# The task
Reproduce the lines of the listing exactly, beginning at the top, until the line with "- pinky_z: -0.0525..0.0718" has been reproduced too.

# Recorded information
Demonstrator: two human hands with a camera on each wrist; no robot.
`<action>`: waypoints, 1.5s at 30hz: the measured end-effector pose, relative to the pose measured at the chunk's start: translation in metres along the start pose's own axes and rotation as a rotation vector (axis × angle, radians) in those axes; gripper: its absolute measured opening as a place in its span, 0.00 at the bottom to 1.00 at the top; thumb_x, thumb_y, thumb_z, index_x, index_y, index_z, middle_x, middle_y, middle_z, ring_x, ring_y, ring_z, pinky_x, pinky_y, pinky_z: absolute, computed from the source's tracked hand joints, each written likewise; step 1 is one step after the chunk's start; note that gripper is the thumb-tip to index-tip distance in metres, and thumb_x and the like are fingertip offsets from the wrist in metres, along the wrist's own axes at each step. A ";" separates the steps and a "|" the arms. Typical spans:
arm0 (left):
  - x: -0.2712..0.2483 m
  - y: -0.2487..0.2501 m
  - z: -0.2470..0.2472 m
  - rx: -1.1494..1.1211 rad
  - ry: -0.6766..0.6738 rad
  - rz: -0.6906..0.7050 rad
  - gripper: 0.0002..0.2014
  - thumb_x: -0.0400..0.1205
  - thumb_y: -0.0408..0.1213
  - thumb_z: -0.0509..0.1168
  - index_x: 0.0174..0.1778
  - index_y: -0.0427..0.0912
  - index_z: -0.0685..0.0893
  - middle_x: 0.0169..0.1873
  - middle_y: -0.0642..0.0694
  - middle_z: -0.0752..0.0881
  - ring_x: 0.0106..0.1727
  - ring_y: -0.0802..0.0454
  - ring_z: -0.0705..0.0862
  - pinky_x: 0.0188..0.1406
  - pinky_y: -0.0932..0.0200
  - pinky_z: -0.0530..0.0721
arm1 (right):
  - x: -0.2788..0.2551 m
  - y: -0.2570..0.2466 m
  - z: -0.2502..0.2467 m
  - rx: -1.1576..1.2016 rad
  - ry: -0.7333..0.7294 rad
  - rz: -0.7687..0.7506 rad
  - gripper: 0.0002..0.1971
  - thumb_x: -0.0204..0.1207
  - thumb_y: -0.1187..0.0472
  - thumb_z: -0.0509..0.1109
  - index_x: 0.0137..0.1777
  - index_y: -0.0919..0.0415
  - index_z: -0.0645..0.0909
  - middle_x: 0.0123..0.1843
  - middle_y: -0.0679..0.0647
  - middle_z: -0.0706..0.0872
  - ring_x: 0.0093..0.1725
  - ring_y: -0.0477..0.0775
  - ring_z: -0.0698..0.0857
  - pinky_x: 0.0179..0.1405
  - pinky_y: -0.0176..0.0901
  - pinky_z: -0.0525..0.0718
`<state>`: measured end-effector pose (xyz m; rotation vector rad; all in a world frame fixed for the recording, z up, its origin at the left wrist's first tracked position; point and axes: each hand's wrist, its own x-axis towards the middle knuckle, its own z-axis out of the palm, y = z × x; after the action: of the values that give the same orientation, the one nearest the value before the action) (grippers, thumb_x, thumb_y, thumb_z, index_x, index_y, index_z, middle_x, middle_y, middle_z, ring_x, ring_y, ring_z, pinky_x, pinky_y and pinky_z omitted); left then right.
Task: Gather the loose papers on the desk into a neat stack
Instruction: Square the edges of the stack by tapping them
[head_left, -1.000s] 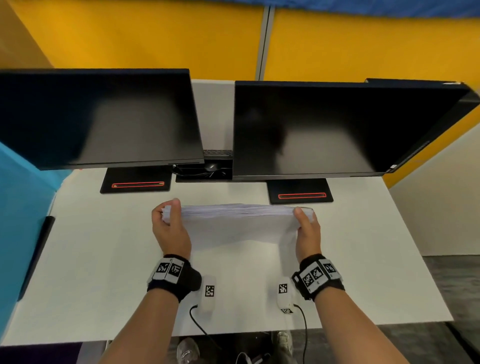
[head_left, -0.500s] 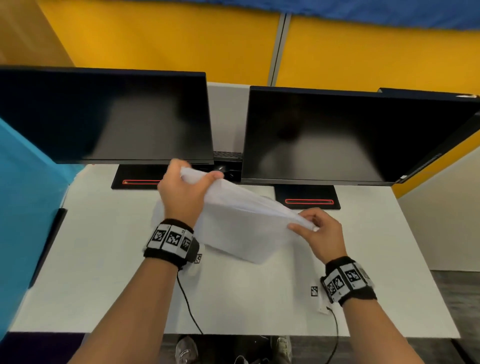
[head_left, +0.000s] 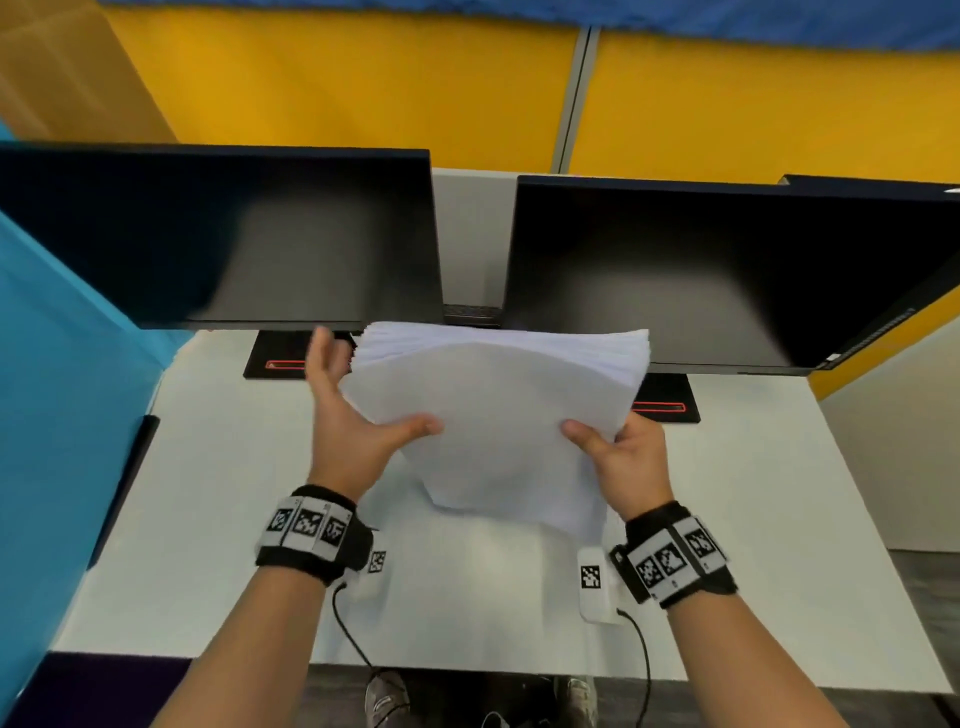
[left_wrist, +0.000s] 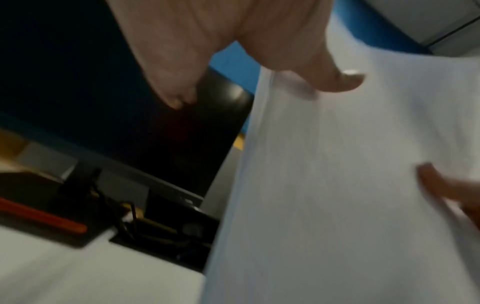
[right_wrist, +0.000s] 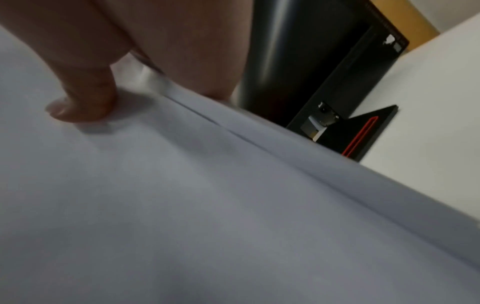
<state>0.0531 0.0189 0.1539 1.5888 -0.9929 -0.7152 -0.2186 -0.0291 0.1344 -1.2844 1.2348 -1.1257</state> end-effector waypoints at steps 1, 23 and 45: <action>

# Output of the task
Demonstrator: two human hands with a camera on each wrist; no robot.
`<action>`: waypoints, 1.5s at 30hz: the measured end-effector pose, relative to the pose measured at the chunk's start: translation in metres along the start pose's own axes and rotation as a rotation vector (axis × angle, radians) in those axes; gripper: its absolute measured opening as a place in its span, 0.00 at the bottom to 1.00 at the top; thumb_x, thumb_y, thumb_z, index_x, index_y, index_z, middle_x, middle_y, middle_z, ring_x, ring_y, ring_z, pinky_x, pinky_y, pinky_z: absolute, computed from the source's tracked hand joints, each written likewise; step 1 is one step after the chunk's start; note that gripper is the thumb-tip to index-tip distance in metres, and thumb_x and the like are fingertip offsets from the wrist in metres, along the wrist's own axes at each step. A ";" separates the steps and a "|" the arms. Typical spans:
arm0 (left):
  - x: -0.2712..0.2483 m
  - y: -0.2487..0.2501 m
  - z: -0.2470..0.2472 m
  - rx: -1.1494..1.1211 rad
  - ry: -0.6766..0.6738 rad
  - rz: -0.6906..0.7050 rad
  - gripper: 0.0002..0.2014
  - thumb_x: -0.0400..0.1205
  - thumb_y: -0.0408..0.1213
  - thumb_z: -0.0509..0.1168
  - index_x: 0.0174..0.1778
  - index_y: -0.0427..0.0912
  - index_z: -0.0685..0.0893
  - middle_x: 0.0169..0.1873
  - middle_y: -0.0642..0.0694
  - middle_z: -0.0752..0.0881
  - ring_x: 0.0106..0.1727
  - ring_y: -0.0802..0.0454
  - ring_z: -0.0705..0.0862
  - pinky_x: 0.0188..0.1406
  - pinky_y: -0.0932..0.0200
  - pinky_z: -0.0530..0.0721
arm1 (right):
  - x: -0.2788..0.2551 m
  - y: -0.2570..0.2466 m
  - z: -0.2502..0.2467 m
  - rx: -1.1576..1.2016 rad
  - ry: -0.7333..0.7294 rad
  - rz: -0.7687..0.7506 rad
  - gripper: 0.0002..0.1971
  - thumb_x: -0.0204..0.1207
  - thumb_y: -0.1187..0.0472
  - thumb_z: -0.0509..0.1109
  - index_x: 0.0137..0.1777
  - index_y: -0.0919..0.0415
  - index_z: -0.0645..0.0909
  - middle_x: 0.0123..0.1843
  - middle_y: -0.0679..0.0647
  - middle_z: -0.0706..0.0872
  - ring_x: 0.0093..0.1725
  - ring_y: -0.0477..0.0775
  - ring_z: -0.0698..0.0857
  - pinky_x: 0.0179..0.1405
  - pinky_y: -0.0176..0.0901
  - pinky_z: -0.0525..0.0718

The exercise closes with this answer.